Write every record out again exactly, and keep images out of it.
Segment Start: Supplied entries
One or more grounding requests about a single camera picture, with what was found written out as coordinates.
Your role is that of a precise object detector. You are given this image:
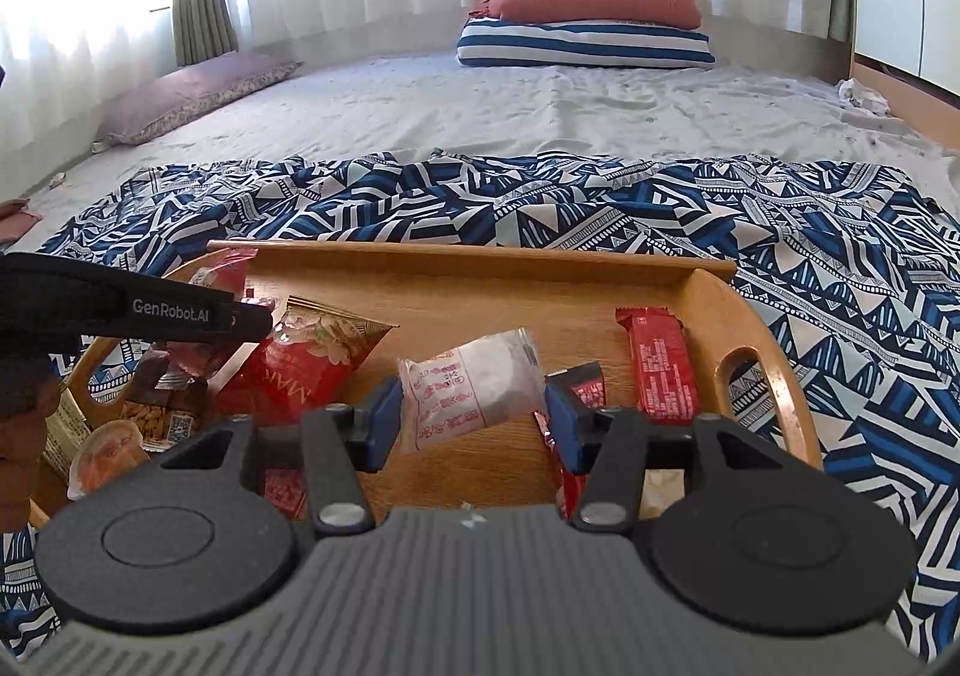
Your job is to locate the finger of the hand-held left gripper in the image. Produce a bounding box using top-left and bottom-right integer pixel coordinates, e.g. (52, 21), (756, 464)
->
(225, 299), (275, 342)

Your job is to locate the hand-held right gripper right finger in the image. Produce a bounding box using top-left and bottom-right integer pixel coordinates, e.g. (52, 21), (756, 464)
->
(544, 380), (788, 534)

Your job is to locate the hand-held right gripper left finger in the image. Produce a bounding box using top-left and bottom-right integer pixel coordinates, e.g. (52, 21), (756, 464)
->
(161, 376), (404, 534)

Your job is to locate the long red stick packet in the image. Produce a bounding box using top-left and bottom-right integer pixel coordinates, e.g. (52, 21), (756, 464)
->
(531, 361), (607, 521)

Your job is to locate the small red label biscuit packet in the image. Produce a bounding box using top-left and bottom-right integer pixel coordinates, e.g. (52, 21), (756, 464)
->
(191, 248), (260, 302)

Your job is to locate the large red nut packet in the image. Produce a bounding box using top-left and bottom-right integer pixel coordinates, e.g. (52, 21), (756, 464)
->
(214, 297), (398, 422)

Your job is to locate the white pink printed packet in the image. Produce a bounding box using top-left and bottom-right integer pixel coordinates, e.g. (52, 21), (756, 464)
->
(396, 327), (552, 453)

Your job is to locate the red bar packet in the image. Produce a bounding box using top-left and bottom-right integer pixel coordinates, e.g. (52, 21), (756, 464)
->
(615, 306), (702, 427)

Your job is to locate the large red label biscuit packet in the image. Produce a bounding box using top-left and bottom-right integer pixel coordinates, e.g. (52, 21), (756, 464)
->
(262, 470), (310, 521)

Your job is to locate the gold foil packet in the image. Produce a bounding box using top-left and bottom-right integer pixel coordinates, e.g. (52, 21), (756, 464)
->
(41, 387), (95, 482)

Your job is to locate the brown almond packet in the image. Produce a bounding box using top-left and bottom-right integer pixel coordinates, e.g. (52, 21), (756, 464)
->
(116, 346), (215, 453)

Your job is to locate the wooden tray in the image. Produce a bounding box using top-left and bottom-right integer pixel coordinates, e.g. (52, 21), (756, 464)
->
(26, 239), (826, 527)

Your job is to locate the jelly cup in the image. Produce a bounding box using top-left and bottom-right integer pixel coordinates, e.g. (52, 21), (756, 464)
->
(67, 419), (151, 501)

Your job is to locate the brown cloth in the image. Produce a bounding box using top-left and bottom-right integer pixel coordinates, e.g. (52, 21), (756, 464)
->
(0, 198), (42, 242)

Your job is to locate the purple pillow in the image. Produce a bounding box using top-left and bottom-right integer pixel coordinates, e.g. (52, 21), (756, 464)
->
(91, 55), (305, 148)

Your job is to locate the grey bed sheet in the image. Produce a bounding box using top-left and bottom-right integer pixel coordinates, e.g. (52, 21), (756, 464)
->
(0, 46), (960, 250)

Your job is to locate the blue white printed blanket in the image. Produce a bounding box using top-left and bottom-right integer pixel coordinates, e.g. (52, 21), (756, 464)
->
(0, 151), (960, 654)

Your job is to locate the blue white striped pillow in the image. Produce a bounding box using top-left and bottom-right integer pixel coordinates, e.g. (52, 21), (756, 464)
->
(456, 18), (716, 71)

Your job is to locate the white crumpled wrapper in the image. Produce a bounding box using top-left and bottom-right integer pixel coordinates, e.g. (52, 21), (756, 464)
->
Segment End: Supplied entries
● The completed task
One or more grounding requests about a single camera picture, with what was found written out as coordinates.
Your role is that of a precise object detector. You are given this image:
Your job is to locate the finger of the hand-held left gripper in the image. Produce a bounding box using top-left and bottom-right integer pixel coordinates, e.g. (52, 21), (756, 464)
->
(225, 299), (275, 342)

Your job is to locate the hand-held right gripper right finger in the image. Produce a bounding box using top-left and bottom-right integer pixel coordinates, e.g. (52, 21), (756, 464)
->
(544, 380), (788, 534)

Your job is to locate the hand-held right gripper left finger in the image. Produce a bounding box using top-left and bottom-right integer pixel coordinates, e.g. (52, 21), (756, 464)
->
(161, 376), (404, 534)

Your job is to locate the long red stick packet in the image. Produce a bounding box using top-left and bottom-right integer pixel coordinates, e.g. (52, 21), (756, 464)
->
(531, 361), (607, 521)

Your job is to locate the small red label biscuit packet in the image. Produce a bounding box using top-left and bottom-right integer pixel coordinates, e.g. (52, 21), (756, 464)
->
(191, 248), (260, 302)

Your job is to locate the large red nut packet in the image. Produce a bounding box using top-left and bottom-right integer pixel coordinates, e.g. (52, 21), (756, 464)
->
(214, 297), (398, 422)

Your job is to locate the white pink printed packet in the image. Produce a bounding box using top-left and bottom-right integer pixel coordinates, e.g. (52, 21), (756, 464)
->
(396, 327), (552, 453)

Your job is to locate the red bar packet in the image. Produce a bounding box using top-left and bottom-right integer pixel coordinates, e.g. (52, 21), (756, 464)
->
(615, 306), (702, 427)

Your job is to locate the large red label biscuit packet in the image. Produce a bounding box using top-left and bottom-right integer pixel coordinates, e.g. (52, 21), (756, 464)
->
(262, 470), (310, 521)

Your job is to locate the gold foil packet in the image. Produce a bounding box using top-left and bottom-right integer pixel coordinates, e.g. (52, 21), (756, 464)
->
(41, 387), (95, 482)

Your job is to locate the brown almond packet in the image. Produce a bounding box using top-left and bottom-right integer pixel coordinates, e.g. (52, 21), (756, 464)
->
(116, 346), (215, 453)

Your job is to locate the wooden tray in the image. Produce a bounding box using top-left and bottom-right integer pixel coordinates, e.g. (52, 21), (756, 464)
->
(26, 239), (826, 527)

Your job is to locate the jelly cup in the image. Produce a bounding box using top-left and bottom-right integer pixel coordinates, e.g. (52, 21), (756, 464)
->
(67, 419), (151, 501)

Your job is to locate the brown cloth in the image. Produce a bounding box using top-left and bottom-right integer pixel coordinates, e.g. (52, 21), (756, 464)
->
(0, 198), (42, 242)

Your job is to locate the purple pillow in the image. Produce a bounding box using top-left and bottom-right integer pixel coordinates, e.g. (52, 21), (756, 464)
->
(91, 55), (305, 148)

Your job is to locate the grey bed sheet in the image. Produce a bounding box using top-left and bottom-right integer pixel coordinates, e.g. (52, 21), (756, 464)
->
(0, 46), (960, 250)

Your job is to locate the blue white printed blanket in the image. Produce a bounding box using top-left and bottom-right integer pixel coordinates, e.g. (52, 21), (756, 464)
->
(0, 151), (960, 654)

Your job is to locate the blue white striped pillow in the image. Produce a bounding box using top-left and bottom-right integer pixel coordinates, e.g. (52, 21), (756, 464)
->
(456, 18), (716, 71)

Your job is to locate the white crumpled wrapper in the image. Produce a bounding box using top-left and bottom-right integer pixel coordinates, e.g. (52, 21), (756, 464)
->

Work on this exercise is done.